“The Peace River Regional District is pleased to see the new level of effort the province has undertaken in the characterization of water in our region and the establishment of a Northeast Water Strategy,” writes PRRD char Lori Ackerman.

The purpose of this initiative is to bring together the needs of First Nations, municipalities, industry, and the environment into a single blueprint for monitoring and managing water resources in the northeast, according to the Minister of Forest, Lands and Natural Resource Operations Steve Thomson.

“This strategy was built collaboratively with Treaty 8 First Nations, industry and communities in the northeast,” writes Minster Thomson. “It lays the framework to ensure healthy and sustainable water resources for communities, industry and the environment in the northeast.”

The framework is being established in the wake of anticipated increases in population growth, industrial needs and climate change, says Minister Thomson.

In an effort to strengthen the strategy, it will be built on the already existing water stewardship regime while improving its ability to manage surface water and ground water – ensuring human and ecosystem needs continue to be met, according to the ministry.

“Water is our most important resource, writes Diane Abel, director of administration for the Treaty 8 Tribal Association. Water is life [and] we look forward to working with the province on a new era of water stewardship through the collaborative implementation of the Northeast Water Strategy.”

The objectives of the strategy, according to the ministry, are a unified water stewardship, healthy aquatic ecosystems, clean water and the sustainable use of water resources in the region.

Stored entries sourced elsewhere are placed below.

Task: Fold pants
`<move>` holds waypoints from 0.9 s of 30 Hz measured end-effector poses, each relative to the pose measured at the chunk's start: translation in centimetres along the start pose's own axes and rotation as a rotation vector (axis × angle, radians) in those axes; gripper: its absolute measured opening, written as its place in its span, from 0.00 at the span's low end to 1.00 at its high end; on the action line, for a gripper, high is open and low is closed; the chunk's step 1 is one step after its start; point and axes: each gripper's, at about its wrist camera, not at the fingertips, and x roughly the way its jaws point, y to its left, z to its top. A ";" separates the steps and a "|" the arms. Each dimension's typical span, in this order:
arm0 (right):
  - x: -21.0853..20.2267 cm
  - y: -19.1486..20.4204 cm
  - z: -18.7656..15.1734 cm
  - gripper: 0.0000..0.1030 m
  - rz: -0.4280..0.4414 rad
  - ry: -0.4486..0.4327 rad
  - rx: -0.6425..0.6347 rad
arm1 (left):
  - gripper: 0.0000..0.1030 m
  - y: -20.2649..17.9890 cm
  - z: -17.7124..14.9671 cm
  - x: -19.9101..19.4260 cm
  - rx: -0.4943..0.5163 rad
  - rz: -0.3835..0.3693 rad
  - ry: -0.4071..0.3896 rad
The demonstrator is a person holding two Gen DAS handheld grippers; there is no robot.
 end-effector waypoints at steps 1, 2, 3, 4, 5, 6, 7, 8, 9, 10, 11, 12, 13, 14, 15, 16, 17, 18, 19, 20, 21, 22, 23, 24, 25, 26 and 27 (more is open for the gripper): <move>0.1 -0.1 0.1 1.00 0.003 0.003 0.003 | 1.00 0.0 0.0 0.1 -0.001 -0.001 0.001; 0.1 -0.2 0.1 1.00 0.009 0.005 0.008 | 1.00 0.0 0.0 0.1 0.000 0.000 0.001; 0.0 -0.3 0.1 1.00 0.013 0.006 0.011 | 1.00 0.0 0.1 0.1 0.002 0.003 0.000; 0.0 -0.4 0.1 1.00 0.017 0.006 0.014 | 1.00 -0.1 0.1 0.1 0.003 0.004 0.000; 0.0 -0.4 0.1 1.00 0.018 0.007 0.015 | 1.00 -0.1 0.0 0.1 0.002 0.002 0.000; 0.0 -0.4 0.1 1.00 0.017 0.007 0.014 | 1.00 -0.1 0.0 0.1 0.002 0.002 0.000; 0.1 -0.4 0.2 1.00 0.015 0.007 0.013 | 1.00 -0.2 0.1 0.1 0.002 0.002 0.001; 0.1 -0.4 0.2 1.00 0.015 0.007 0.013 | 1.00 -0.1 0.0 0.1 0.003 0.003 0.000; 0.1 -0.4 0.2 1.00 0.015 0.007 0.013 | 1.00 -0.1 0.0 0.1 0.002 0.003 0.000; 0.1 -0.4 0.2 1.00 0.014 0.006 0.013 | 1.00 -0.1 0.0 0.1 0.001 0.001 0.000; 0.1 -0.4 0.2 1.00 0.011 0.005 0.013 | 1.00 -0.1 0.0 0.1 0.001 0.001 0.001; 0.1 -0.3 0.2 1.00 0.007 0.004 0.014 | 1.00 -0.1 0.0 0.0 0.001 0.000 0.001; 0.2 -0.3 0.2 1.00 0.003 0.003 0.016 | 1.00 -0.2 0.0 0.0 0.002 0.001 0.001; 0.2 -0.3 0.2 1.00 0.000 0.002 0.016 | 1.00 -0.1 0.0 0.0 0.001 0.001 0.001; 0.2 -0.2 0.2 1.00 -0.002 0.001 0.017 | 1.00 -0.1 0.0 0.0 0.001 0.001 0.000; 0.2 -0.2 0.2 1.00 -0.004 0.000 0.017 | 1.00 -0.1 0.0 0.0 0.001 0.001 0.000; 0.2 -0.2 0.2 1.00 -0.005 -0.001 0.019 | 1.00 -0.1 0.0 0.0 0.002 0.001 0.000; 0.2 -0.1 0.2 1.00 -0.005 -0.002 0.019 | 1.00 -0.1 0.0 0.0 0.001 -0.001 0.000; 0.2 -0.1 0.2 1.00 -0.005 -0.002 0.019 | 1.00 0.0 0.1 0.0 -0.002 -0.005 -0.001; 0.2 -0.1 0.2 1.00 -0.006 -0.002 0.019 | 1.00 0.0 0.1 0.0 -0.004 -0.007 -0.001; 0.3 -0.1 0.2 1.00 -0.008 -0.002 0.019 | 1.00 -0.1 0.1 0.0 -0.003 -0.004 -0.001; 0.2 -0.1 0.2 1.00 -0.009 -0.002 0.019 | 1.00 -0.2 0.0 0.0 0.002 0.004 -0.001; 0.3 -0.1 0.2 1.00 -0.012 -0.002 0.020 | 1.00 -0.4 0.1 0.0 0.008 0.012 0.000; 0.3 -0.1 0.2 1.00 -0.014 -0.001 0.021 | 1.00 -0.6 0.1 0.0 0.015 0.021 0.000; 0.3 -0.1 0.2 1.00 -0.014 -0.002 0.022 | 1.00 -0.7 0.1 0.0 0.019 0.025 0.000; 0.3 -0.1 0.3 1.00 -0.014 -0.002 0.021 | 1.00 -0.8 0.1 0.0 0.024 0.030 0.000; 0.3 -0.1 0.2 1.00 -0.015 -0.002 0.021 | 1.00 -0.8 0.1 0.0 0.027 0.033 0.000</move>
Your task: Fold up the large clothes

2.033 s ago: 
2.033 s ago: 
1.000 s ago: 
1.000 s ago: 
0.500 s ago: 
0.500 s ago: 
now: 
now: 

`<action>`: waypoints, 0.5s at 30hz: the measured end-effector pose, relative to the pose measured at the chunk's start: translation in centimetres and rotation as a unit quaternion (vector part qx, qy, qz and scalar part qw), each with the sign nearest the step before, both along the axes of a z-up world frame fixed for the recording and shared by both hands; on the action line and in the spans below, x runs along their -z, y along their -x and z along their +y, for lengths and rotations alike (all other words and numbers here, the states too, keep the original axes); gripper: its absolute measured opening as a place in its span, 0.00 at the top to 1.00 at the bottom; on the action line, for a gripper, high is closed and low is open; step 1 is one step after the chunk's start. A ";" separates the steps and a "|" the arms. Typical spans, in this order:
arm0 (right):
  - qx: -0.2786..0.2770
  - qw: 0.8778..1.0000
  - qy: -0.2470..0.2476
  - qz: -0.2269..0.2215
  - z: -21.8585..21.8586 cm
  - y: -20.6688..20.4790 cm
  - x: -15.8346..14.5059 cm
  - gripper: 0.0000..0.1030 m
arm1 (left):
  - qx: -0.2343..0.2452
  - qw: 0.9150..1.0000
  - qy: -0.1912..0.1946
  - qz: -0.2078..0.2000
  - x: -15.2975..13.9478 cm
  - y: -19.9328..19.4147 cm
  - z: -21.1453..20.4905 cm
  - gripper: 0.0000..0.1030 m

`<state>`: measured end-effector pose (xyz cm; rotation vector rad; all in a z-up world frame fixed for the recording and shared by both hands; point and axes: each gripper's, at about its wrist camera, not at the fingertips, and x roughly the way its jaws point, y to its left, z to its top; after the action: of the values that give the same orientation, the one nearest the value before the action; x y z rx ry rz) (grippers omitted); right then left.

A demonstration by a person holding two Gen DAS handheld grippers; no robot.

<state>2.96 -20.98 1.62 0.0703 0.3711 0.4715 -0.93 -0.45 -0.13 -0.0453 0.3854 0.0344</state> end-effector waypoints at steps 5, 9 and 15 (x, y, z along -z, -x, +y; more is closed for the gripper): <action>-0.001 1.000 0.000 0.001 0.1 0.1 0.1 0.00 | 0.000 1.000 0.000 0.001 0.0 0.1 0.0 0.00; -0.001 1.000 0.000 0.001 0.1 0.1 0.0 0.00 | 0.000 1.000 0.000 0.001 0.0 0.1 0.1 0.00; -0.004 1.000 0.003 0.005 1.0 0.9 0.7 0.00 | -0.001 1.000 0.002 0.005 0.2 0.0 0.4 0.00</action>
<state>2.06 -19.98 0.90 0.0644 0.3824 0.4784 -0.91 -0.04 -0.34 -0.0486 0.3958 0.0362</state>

To fulfill these objectives, the ministry has outlined five areas of action:

  1. Enhance information to support decision making
  2. Strengthen the regulatory regime
  3. Co-ordinate and streamline decision-making processes
  4. Enhance monitoring and reporting
  5. Build a water stewardship ethic

The province will now partner with First Nations, other levels of government, industry, community members and academia to implement the strategy over the next three fiscal years.